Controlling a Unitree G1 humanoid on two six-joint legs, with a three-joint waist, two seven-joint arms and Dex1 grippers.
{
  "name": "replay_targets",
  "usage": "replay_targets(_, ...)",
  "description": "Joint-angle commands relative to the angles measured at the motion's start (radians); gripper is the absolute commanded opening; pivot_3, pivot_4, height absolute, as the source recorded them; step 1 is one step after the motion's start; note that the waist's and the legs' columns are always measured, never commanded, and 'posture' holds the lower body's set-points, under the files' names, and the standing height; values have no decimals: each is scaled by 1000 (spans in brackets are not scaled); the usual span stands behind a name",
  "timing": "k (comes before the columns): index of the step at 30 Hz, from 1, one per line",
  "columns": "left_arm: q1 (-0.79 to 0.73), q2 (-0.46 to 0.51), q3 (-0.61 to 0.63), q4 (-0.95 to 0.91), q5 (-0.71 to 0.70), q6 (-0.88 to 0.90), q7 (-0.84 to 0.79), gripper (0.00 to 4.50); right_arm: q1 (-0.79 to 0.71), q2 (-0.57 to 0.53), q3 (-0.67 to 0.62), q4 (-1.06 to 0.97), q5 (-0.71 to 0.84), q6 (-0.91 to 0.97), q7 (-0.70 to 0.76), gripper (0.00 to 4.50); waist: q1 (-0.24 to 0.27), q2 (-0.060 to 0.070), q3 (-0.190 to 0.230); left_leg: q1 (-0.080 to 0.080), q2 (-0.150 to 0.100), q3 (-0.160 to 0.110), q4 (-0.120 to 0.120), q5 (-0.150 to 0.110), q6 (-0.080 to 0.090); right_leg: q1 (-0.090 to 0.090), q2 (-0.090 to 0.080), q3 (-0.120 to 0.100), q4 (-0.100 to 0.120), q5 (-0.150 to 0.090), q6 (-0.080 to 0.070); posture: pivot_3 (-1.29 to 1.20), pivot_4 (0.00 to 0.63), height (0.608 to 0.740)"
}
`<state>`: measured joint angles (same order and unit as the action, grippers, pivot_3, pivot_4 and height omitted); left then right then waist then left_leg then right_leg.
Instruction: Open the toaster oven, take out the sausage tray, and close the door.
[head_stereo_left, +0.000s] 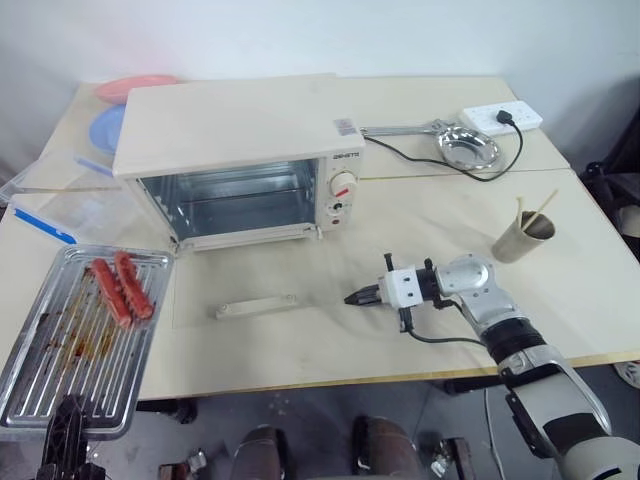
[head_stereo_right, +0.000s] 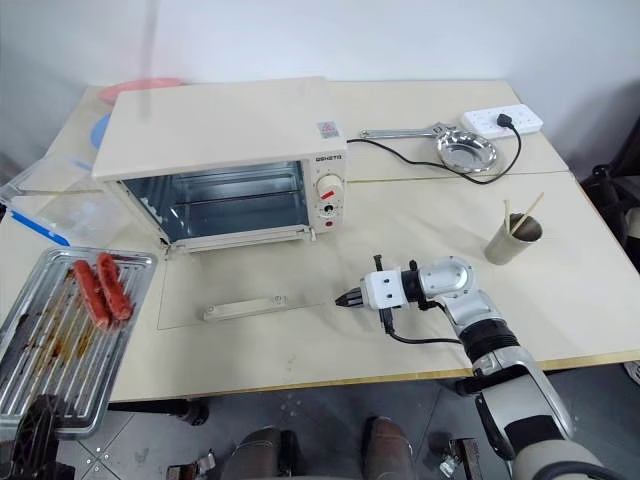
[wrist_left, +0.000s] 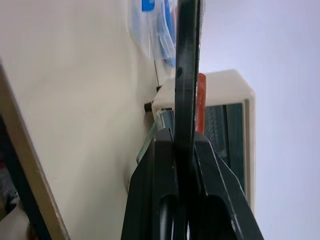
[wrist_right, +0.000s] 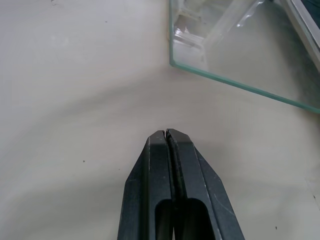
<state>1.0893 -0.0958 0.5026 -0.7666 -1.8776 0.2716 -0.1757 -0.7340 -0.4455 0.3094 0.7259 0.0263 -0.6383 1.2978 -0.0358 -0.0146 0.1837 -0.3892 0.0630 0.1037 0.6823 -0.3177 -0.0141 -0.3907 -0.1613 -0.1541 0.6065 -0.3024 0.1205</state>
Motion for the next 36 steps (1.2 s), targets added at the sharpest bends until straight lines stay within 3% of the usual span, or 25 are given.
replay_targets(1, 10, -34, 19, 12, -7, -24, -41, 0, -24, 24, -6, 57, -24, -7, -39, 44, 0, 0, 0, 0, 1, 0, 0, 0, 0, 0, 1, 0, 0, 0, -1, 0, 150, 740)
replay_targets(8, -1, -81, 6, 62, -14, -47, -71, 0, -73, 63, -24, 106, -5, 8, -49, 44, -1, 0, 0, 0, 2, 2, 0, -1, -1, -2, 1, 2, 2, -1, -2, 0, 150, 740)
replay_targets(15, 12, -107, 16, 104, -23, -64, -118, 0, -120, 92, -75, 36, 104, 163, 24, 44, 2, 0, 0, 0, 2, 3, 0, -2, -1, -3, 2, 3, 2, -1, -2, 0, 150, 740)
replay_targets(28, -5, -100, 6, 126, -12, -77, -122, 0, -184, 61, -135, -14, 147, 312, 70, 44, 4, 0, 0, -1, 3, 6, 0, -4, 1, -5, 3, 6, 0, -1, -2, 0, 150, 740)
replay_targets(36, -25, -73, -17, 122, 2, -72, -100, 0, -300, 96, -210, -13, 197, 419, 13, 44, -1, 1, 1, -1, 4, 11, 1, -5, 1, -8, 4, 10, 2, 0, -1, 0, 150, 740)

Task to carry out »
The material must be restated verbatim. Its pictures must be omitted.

Written response »
Controlling a Unitree G1 humanoid on two six-joint legs, with a three-joint waist, two seven-joint arms and Dex1 grippers.
{
  "name": "replay_targets",
  "usage": "replay_targets(_, ...)",
  "description": "Joint-angle commands relative to the angles measured at the motion's start (radians); gripper is the absolute commanded opening; pivot_3, pivot_4, height absolute, as the source recorded them; step 1 is one step after the motion's start; note that the waist's and the legs' columns are always measured, never commanded, and 'posture' holds the lower body's set-points, under the files' names, and the standing height; values have no decimals: each is scaled by 1000 (spans in brackets are not scaled); the usual span stands behind a name",
  "timing": "k (comes before the columns): index of the step at 30 Hz, from 1, one per line",
  "columns": "left_arm: q1 (-0.79 to 0.73), q2 (-0.46 to 0.51), q3 (-0.61 to 0.63), q4 (-0.95 to 0.91), q5 (-0.71 to 0.70), q6 (-0.88 to 0.90), q7 (-0.84 to 0.79), gripper (0.00 to 4.50); right_arm: q1 (-0.79 to 0.71), q2 (-0.57 to 0.53), q3 (-0.67 to 0.62), q4 (-1.06 to 0.97), q5 (-0.71 to 0.84), q6 (-0.91 to 0.97), q7 (-0.70 to 0.76), gripper (0.00 to 4.50); waist: q1 (-0.24 to 0.27), q2 (-0.060 to 0.070), q3 (-0.190 to 0.230); left_leg: q1 (-0.080 to 0.080), q2 (-0.150 to 0.100), q3 (-0.160 to 0.110), q4 (-0.120 to 0.120), q5 (-0.150 to 0.110), q6 (-0.080 to 0.090); right_leg: q1 (-0.090 to 0.090), q2 (-0.090 to 0.080), q3 (-0.120 to 0.100), q4 (-0.100 to 0.120), q5 (-0.150 to 0.090), q6 (-0.080 to 0.070); posture: pivot_3 (-1.29 to 1.20), pivot_4 (0.00 to 0.63), height (0.608 to 0.740)"
}
`<state>`: measured joint angles (same order and unit as the action, grippers, pivot_3, pivot_4 and height omitted); left then right then waist then left_leg then right_leg.
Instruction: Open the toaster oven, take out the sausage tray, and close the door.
[head_stereo_left, +0.000s] 
[head_stereo_right, +0.000s] 
[wrist_left, +0.000s] 
[wrist_right, +0.000s] 
<state>1.0893 -0.0958 0.5026 -0.7666 -1.8776 0.2716 -0.1757 -0.7340 -0.4455 0.3094 0.7259 0.0263 -0.6383 1.2978 -0.0358 -0.0146 0.1837 -0.3892 0.0630 0.1037 0.6823 -0.3177 -0.0141 -0.3907 -0.1613 -0.1541 0.6065 -0.3024 0.1205</state>
Motion for the next 36 steps (1.2 s), targets added at the sharpest bends until straight lines stay within 3% of the usual span, or 25 are given.
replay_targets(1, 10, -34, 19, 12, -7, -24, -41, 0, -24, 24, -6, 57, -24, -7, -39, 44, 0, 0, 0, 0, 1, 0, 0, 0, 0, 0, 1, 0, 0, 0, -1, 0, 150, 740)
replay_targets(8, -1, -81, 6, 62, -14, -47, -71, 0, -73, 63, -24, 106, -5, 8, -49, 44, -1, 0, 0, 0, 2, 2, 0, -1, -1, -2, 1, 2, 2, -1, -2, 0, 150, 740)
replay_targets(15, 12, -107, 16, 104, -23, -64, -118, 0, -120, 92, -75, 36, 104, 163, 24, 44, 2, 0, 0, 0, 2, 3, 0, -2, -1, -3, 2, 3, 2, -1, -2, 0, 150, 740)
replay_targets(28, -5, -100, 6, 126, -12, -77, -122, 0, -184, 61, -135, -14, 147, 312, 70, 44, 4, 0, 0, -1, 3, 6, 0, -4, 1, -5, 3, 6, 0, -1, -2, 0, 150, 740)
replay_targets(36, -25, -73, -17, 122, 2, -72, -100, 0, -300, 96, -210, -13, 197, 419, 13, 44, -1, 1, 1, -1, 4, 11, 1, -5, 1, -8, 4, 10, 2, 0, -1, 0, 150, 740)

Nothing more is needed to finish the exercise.